An interesting twist to the homely thepla makes it an exciting snack that will fascinate young kids. To make this sumptuous Cheesy Thepla Potato Wrap, fenugreek flavoured theplas are rolled up with a crispy potato mixture, which is flavoured with peppy masalas like amchur powder. You can make the theplas in advance if you wish to save time, but make sure you add enough oil so that it does not dry up and break when rolling. You can even give the thepla and the crispy potato separately, but rolling it up with a layer of cheese spread will make it more handy to eat and tastier too. Pack some Kurmura Chikki also, it will be an after lunch sweet treat for their taste buds.
khumbh hara dhania recipe | mushroom hara dhania | healthy mushroom and coriander sabzi | with 35 amazing images. Whether the mushrooms are made using tomatoes and oregano or spinach, onions and garlic, they make a delectable dish in all combinations. Learn how to make khumbh hara dhania recipe | mushroom hara dhania | healthy mushroom and coriander sabzi | Mushrooms are called khumb in hindi. They are mildly flavoured vegetables that absorb other flavours beautifully to make a tempting dish each time. healthy mushroom and coriander sabzi is mildly flavoured with coriander and an array of delicate spices to create a lip smacking dish that is rich in protein, calcium and vitamin A. mushroom hara dhania is an unusual delicacy to enjoy, especially if you're entertaining. You can also try other diabetic friendly subzis like the gavar pumpkin vegetable and the turai onion vegetable. Tips to make khumbh hara dhania: 1.Instead of mushrooms you can also add paneer if you are not serving it to diabetic patient. 2. Adding besan to the gravy helps to thicken the gravy. 3. Milk gives the mild sweetness to the gravy, it also makes the gravy richer. Enjoy khumbh hara dhania recipe | mushroom hara dhania | healthy mushroom and coriander sabzi | with detailed step by step images.

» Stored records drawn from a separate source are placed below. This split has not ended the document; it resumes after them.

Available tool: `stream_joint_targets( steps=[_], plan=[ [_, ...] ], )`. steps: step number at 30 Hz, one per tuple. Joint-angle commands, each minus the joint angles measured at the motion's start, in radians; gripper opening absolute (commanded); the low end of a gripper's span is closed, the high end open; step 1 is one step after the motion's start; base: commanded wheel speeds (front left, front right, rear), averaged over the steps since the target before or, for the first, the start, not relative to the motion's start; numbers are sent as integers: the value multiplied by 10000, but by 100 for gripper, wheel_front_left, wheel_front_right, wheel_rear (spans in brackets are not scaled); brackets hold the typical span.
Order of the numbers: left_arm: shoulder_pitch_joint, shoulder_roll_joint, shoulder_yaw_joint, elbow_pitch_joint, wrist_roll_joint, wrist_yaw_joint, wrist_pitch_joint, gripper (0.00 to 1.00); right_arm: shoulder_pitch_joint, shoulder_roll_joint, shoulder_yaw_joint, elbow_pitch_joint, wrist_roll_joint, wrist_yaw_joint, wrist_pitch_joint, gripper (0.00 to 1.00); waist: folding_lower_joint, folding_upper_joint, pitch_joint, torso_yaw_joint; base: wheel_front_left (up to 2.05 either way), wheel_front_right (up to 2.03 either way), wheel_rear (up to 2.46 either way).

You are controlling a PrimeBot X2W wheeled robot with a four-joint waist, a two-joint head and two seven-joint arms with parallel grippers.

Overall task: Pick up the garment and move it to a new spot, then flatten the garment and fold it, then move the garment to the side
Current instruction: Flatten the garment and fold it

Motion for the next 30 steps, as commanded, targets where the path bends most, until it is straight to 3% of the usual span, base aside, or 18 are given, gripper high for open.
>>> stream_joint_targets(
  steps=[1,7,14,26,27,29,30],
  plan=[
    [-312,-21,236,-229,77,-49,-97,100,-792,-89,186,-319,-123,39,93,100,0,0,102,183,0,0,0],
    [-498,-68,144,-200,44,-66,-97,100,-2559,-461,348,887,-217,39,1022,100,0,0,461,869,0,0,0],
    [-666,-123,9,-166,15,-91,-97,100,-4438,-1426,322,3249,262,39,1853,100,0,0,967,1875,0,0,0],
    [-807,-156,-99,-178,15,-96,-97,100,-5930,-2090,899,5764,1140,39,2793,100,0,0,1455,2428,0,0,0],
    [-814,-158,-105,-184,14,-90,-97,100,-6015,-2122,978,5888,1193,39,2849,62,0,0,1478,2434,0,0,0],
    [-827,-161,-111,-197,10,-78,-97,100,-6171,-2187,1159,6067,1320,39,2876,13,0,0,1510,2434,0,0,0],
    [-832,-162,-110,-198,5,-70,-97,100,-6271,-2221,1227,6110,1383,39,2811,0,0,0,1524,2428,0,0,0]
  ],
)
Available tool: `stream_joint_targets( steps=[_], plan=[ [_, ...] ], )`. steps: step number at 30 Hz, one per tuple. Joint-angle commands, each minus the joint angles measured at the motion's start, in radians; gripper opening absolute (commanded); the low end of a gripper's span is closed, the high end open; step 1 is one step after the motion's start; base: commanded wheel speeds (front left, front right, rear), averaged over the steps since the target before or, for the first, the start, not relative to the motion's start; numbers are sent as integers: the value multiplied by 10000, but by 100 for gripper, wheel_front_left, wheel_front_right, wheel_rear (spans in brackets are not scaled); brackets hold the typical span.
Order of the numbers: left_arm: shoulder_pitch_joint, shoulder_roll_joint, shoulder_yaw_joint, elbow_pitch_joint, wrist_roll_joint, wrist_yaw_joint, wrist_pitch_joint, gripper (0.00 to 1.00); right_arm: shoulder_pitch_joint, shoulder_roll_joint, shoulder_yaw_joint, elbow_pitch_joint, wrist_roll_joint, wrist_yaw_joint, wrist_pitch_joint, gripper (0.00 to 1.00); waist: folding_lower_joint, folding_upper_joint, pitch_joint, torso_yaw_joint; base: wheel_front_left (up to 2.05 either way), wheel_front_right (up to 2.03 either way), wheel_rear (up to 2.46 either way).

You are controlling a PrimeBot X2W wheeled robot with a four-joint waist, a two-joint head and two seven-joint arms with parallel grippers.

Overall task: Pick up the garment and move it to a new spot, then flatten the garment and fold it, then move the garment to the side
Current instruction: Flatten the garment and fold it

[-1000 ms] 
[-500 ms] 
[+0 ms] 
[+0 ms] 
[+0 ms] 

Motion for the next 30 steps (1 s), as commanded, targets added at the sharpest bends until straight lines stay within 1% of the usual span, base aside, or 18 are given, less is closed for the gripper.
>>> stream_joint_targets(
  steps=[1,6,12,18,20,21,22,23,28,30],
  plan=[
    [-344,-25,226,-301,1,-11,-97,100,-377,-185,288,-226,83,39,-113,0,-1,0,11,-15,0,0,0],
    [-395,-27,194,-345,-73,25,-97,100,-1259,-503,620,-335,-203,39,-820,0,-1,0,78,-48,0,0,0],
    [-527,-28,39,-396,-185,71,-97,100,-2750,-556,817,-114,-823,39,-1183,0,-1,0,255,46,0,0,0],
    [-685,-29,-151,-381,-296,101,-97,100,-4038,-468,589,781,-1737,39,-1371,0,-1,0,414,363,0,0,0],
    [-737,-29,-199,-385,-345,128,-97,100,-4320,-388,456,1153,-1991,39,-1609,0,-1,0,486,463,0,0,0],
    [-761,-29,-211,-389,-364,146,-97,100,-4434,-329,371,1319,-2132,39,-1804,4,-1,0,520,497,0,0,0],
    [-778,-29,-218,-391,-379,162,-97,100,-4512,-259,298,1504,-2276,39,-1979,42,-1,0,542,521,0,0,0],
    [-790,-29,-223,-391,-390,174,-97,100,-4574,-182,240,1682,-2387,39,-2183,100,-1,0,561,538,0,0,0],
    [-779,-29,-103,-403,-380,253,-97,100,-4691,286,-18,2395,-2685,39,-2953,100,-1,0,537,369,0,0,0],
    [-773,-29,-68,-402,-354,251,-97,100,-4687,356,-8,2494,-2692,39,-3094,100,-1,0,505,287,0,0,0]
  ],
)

paneer lababdar recipe | restaurant style paneer lababdar | healthy paneer lababdar | with 25 amazing images. Paneer lababdar is a popular Punjabi restaurant sabzi made with low paneer cubes in an aromatic, spicy gravy with sautéed onions. See why this is a healthy paneer lababdar. Using low-fat paneer ensures that this flavourful paneer lababdar is low in fat but rich in calcium and protein. We have used low fat milk and onions and tomatoes to make healthy paneer lababdar. Notes on paneer lababdar recipe. 1. Add the coriander seeds to a mortar and crush them with a pestle. The roasting of the seeds not only intensifies the flavor but also makes it easier to crush. 2. add the tomatoes, mix well and cook for 1 minute on a medium flame, while stirring occasionally. Use red tomatoes as they will be less sour in taste. 3. Transfer to a small blender jar and blend into a coarse paste without using any water. We are using a small jar as the masala is not a lot in quantity. For the best outcome of paneer lababdar , use soft paneer cubes, ideally homemade! Serve this subzi hot with whole wheat paratha. Enjoy how to make paneer lababdar recipe | restaurant style paneer lababdar | healthy paneer lababdar | with detailed step by step photos and video below.